Bravo Mark Bray! This is the best article I have read on OWS!


Ralfff May 16, 2014 at 21:59

#1 & #2 are the work of anarchists with no real politics, not liberals. But if you remove the political labels, it’s a good list


amadeus May 16, 2014 at 23:05

I’m perplexed by this because the author gives no specifics on how exactly Occupy was “plagued,” and the specifics of what that even means. Certainly he does not mean that the police breakup of the camps was a result of these liberal tendencies, right? In my own opinion occupy has succeeded.

So, without any concrete evidence of what precisely occupy’s shortcomings or “plagues” were, I see this as little more than a front to posture against liberalism. This isn’t to say I think liberalism in general isn’t deserving of strong critiques or denouncement; I just don’t see anything other than an ideological, abstract framework to do so.


Corporate Death May 20, 2014 at 21:59

Occupy’s Liberalism was what damaged it in the first place. They took no direct action, they thought they could reform the system by working within it and they didn’t do much to win over any working class peoples. It wasn’t a revolutionary movement, but reformist.

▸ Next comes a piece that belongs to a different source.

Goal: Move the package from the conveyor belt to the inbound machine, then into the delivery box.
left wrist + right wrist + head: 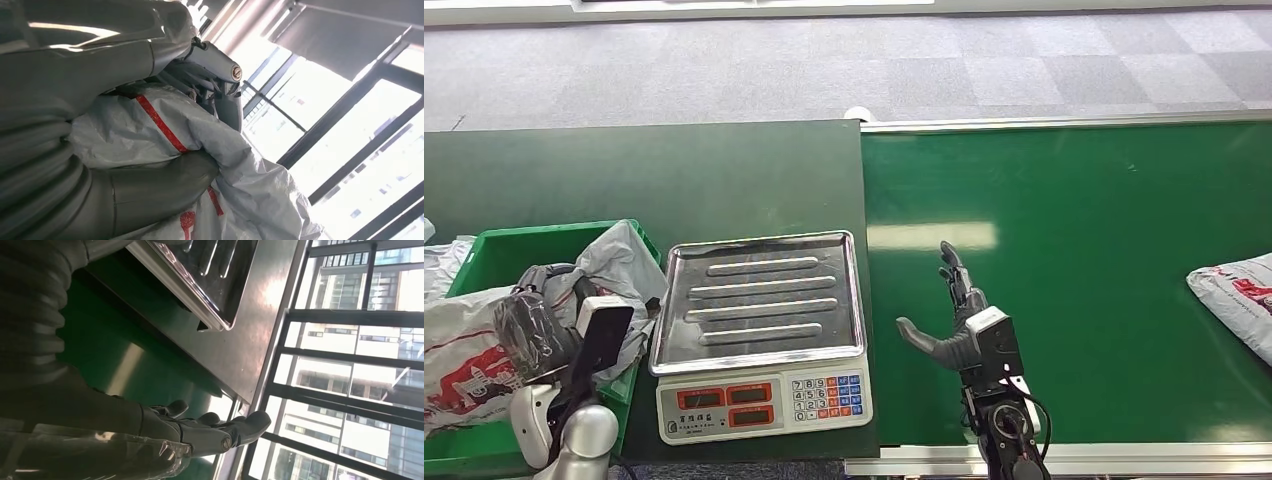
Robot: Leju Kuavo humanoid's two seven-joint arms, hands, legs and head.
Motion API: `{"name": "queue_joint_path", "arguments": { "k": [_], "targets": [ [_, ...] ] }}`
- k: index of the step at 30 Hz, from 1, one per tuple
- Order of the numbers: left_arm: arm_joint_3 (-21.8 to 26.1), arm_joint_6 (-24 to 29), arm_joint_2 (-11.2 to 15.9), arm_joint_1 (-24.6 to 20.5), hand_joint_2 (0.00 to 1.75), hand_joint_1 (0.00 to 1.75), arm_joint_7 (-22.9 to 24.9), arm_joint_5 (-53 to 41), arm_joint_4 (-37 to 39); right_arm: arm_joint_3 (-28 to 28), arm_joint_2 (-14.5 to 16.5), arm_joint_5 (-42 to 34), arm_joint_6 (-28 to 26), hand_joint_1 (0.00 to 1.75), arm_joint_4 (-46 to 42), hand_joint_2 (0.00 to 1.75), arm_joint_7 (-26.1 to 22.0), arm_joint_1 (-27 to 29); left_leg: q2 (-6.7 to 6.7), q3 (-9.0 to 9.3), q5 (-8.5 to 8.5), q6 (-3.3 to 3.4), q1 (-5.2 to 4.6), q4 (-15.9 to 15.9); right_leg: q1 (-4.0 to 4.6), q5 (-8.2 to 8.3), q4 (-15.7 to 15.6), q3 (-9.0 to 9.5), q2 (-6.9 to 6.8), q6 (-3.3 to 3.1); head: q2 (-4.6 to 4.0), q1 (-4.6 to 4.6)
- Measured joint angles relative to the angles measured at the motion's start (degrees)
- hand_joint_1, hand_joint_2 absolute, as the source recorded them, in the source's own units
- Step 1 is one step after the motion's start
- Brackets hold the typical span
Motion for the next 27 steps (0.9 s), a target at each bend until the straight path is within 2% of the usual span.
{"name": "queue_joint_path", "arguments": {
  "k": [3,4,7,8,15,21,24,27],
  "targets": [
    [0.30,-1.70,0.05,-0.33,1.75,1.75,1.66,-1.49,0.84,-0.14,0.06,0.20,0.11,0.00,-0.05,1.75,0.01,0.06,0.02,0.07,0.00,0.00,0.01,-0.01,0.01,0.00,0.00,0.03,0.01,0.00,0.00,-0.01],
    [0.37,-1.88,0.07,-0.44,1.75,1.70,1.85,-1.63,1.05,-0.20,0.06,0.21,0.13,0.00,-0.05,1.75,0.01,0.06,0.01,0.09,0.00,0.00,0.01,-0.01,0.01,0.00,0.01,0.05,0.01,-0.01,0.00,-0.01],
    [0.57,-2.06,0.16,-0.68,1.75,0.39,2.21,-1.79,1.46,-0.33,0.08,0.32,0.22,0.00,-0.05,1.75,0.04,0.05,0.01,0.14,0.01,-0.02,0.05,-0.04,0.05,0.00,0.02,0.08,0.01,-0.02,0.00,-0.02],
    [0.62,-1.89,0.19,-0.73,1.75,0.00,2.22,-1.76,1.52,-0.37,0.08,0.35,0.25,0.00,-0.05,1.75,0.07,0.05,0.01,0.15,0.02,-0.03,0.07,-0.04,0.08,0.00,0.03,0.09,0.01,-0.02,0.00,-0.02],
    [0.96,1.07,0.22,-0.92,1.75,0.00,-0.64,1.66,1.50,-0.51,0.08,0.37,0.24,0.00,-0.06,1.75,0.18,0.04,-0.02,0.23,0.04,-0.06,0.11,-0.05,0.12,-0.03,0.04,0.19,0.00,-0.06,0.00,-0.01],
    [1.38,5.93,0.14,-0.75,1.75,0.00,-9.15,9.53,0.09,-0.65,0.08,0.10,0.24,0.00,-0.08,1.75,0.30,0.06,-0.03,0.24,0.05,-0.07,0.11,-0.04,0.12,-0.03,0.04,0.21,-0.01,-0.06,0.00,-0.01],
    [2.39,6.50,-0.61,-0.59,1.75,0.00,-14.45,11.98,-1.13,-0.72,0.10,-0.04,0.24,0.00,-0.08,1.75,0.31,0.06,-0.03,0.20,0.05,-0.07,0.10,-0.04,0.11,-0.02,0.04,0.20,-0.01,-0.06,0.00,0.00],
    [3.24,6.50,-1.26,-0.54,1.75,0.00,-16.21,12.74,-1.87,-0.77,0.10,-0.09,0.24,0.00,-0.08,1.75,0.31,0.07,-0.03,0.15,0.04,-0.07,0.09,-0.03,0.10,-0.02,0.03,0.17,-0.01,-0.05,0.00,0.01]
  ]
}}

Corporate Death May 20, 2014 at 22:00

And seriously, cop apologists on this thread? You’re still going to let them get off after they’ve done everything to Oakland and Zucotti and Cecily? You are class collaborators.


Stanislaw Petrovski May 24, 2014 at 14:42

Cecily hit a cop in the face with her elbow while she was being arrested. She acted tremendously irresponsibly. If all Occupiers had acted like her, there would have been massive violence.

The video clearly shows her striking the cop, and does not show him grabbing her breast.

It appears that she thereafter faked a seizure, to attempt to weasel her way out of what everyone else was going through. She does not have epilepsy.

The copy did not strike her in the breast. Her apparent bruising, which could easily have been self-inflicted, is not consistent with a breast grab.

Why can’t you people admit that there’s a distinct possibility that she’s a liar?


Jake May 28, 2014 at 00:31

Good article. I would add ‘A tendency to believe in moral force’ to the list of liberal tendencies that really inhibited people’s ability to take effective action. You can’t shame a system into behaving differently.


Steven Henry Martin May 28, 2014 at 06:03

To the person going off about class-collaborators: words like that are code for “ideologically impure.” I don’t have to believe in your version of the truth to be committed to justice and freedom, you don’t have a monopoly on moral rightness. I’m sick and tired of the pure revolutionary who thinks they can go around defining for everyone else who and who is not on the right side of justice.

The fact that you think of cops in New York and Oakland as basically the same people shows how black-and-white your mentality is. But of course it is, because you’ve got all the answers, you don’t need to struggle with subtleties like the rest of us class-collaborators.